Now, micro RNAs (miRNAs), a class of small non-coding RNAs of 19–22 nts, are widely considered for being potential new cancer biomarkers, especially for CRC. Other more recent studies also involved miRNAs [76,77,78]. In 2017, Zhu et al. [76] performed a four-phase study to screen miRNAs in CRC serum samples. Among 168 serum miRNAs, they identified a panel of three miRNA (miR-19a-3p, miR-21–5p and miR-425–5p) for the diagnosis of CRC. Their serum levels were significantly higher in patients with CRC than in NCs. Elevated expression of the three miRNAs was also observed in CRC tissues (n = 24). Furthermore, the expression levels of the three miRNAs were significantly elevated in exosomes from CRC serum samples (n = 10). Zhang et al. [77], also conducting a four-stage study, suggested a plasma seven-miRNA signature (miR-103a-3p, miR-127–3p, miR-151a-5p, miR-17–5p, miR-181a-5p, miR-18a-5p and miR-18b-5p) as potential CRC diagnosis. Additionally, miR-103a-3p, miR-127-3p, miR-17-5p and miR-18a-5p were significantly upregulated in CRC tissues, while miR-17-5p, miR-181a-5p, miR-18a-5p and miR-18b-5p were significantly elevated in CRC plasma exosomes. The two previous studies were mostly concerned with blood miRNAs as CRC biomarkers, although the corresponding miRNAs were also found, respectively in serum exosomes, and plasma exosomes. More directly related with EVs, Sun et al. [78] were the first to discover that elevated tumoral miR-122 released in serum was delivered by exosomes and to identify serum exosomal miR-122 as a potential diagnostic and prognostic biomarker of CRC with liver metastasis (LM). Serum exosomal mir-122 expressions could obviously discriminate CRC patients with LM from healthy individuals as well as CRC patients without LM. Moreover, CRC patients with higher circulating exosomal miR-122 expression suffered from unfavorable prognosis.

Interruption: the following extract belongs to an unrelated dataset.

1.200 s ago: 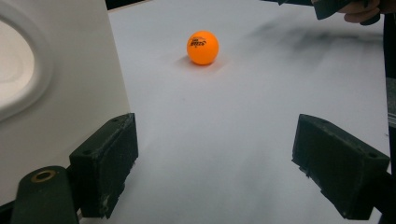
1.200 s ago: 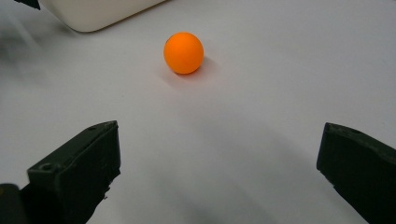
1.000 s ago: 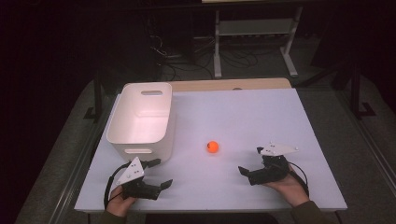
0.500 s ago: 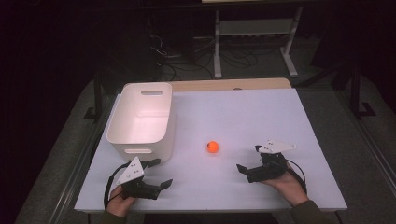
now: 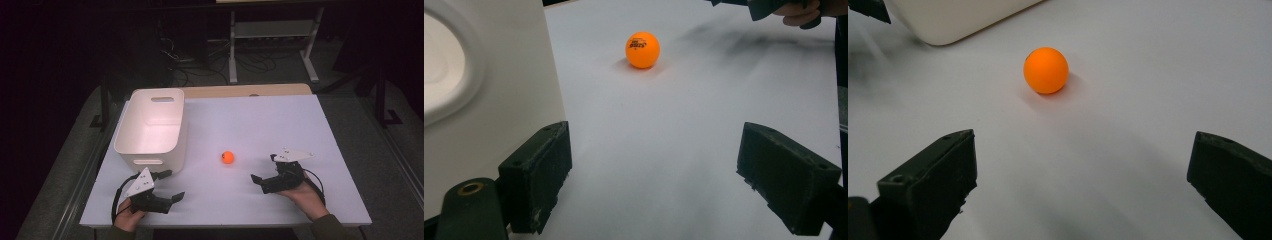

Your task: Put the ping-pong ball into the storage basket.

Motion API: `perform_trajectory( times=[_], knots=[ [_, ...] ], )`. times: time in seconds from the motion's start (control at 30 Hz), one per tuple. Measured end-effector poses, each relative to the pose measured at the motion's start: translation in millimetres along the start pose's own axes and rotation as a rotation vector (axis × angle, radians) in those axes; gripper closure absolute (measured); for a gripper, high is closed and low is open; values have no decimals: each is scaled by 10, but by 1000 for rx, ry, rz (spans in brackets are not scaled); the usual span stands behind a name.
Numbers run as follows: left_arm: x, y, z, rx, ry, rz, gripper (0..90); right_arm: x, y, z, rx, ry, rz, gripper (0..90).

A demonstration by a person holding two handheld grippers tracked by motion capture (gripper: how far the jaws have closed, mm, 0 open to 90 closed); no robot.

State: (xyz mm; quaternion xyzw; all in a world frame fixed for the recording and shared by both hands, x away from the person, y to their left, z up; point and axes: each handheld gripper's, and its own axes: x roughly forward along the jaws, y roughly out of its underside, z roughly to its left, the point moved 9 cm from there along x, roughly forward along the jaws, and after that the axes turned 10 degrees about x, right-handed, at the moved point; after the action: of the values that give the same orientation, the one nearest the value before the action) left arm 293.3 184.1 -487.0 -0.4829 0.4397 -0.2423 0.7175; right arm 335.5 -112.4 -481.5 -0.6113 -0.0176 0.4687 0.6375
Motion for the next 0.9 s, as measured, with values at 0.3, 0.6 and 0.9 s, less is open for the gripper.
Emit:
perform_trajectory(
  times=[0.3, 0.6, 0.9],
  knots=[
    [1, 0, 2, -2, 4, -1, 141, 81, -46, 23, -5, -13, 5, 0],
    [-1, -1, 0, -1, 4, -3, 141, 115, -92, 38, -11, -19, 0, 0],
    [0, 1, 2, -4, 7, -1, 141, 173, -117, 68, -18, -28, 7, 0]
  ],
)
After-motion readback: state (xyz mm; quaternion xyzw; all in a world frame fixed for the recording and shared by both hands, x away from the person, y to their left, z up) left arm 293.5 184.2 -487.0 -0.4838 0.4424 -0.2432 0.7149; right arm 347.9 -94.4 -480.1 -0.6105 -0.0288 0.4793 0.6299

Recent studies mentioned long noncoding RNAs (about 200 nts) as potential novel diagnosis and prognosis biomarkers in CRC. In the last years, several studies searched for CRC diagnosis-efficient EVs-derived lncRNAs [79,80,81,82]. Hu et al. [79] isolated exosomes from the plasma of CRC patients (n = 50) and healthy individuals (n = 50) and performed exosomal lncRNA profiling in the two groups. The expression of six exosomal lncRNAs was significantly upregulated in the plasma of CRC patients and suggested as potential non-invasive biomarkers for early diagnosis of CRC. Wang et al. [80] started from the crucial role played by the lncRNA colon cancer-associated transcript 2 (CCAT2) in several cancers and questioned its clinical significance in CRC. They found that expression of CCAT2 was upregulated both in CRC tissues and in serum of CRC patients. Higher CCAT2 expression was associated with advanced CRC diseases and significantly decreased in post-operative samples. Then, they investigated the expression levels of CCAT2 levels in exosomes isolated from serum from CRC patients and healthy controls and observed that CCAT2 was contained in EVs with a diameter mostly within the range of 20–200 nm and showing the same properties as the whole serum. With the assumption that the circulating CCAT2 might be protected by exosomes, they suggested serum exosomal CCAT2 as a novel potential predictor in CRC. Oehme et al. [81] asserted that a low level of exosomal lncRNA HOTTIP is an independent valid prognostic biomarker in CRC to predict post-surgical survival time. Lastly, Yu et al. [82] focused on the lncRNA X inactive specific transcript (XIST) already shown to be overexpressed in CRC cell lines and tissues and with a high expression correlated with higher tumor size, stages, metastasis and adverse overall survival in patients. The authors identified small serum EVs and found for the first time that lncRNA XIST was highly expressed in serum EVs in CRC patients. Furthermore, lncRNA XIST expression was related to the malignant degree and a high lncRNA XIST expression predicted a worse prognosis. Moreover, they found a positive correlation between lncRNA expression and the serum CRC biomarkers CEA, CA242, CA199 and CA153 in the serum of the 94 patients under study. Thus, they convincingly demonstrated that serum-EV-transported lncRNA XIST has diagnostic and predictive effects on CRC.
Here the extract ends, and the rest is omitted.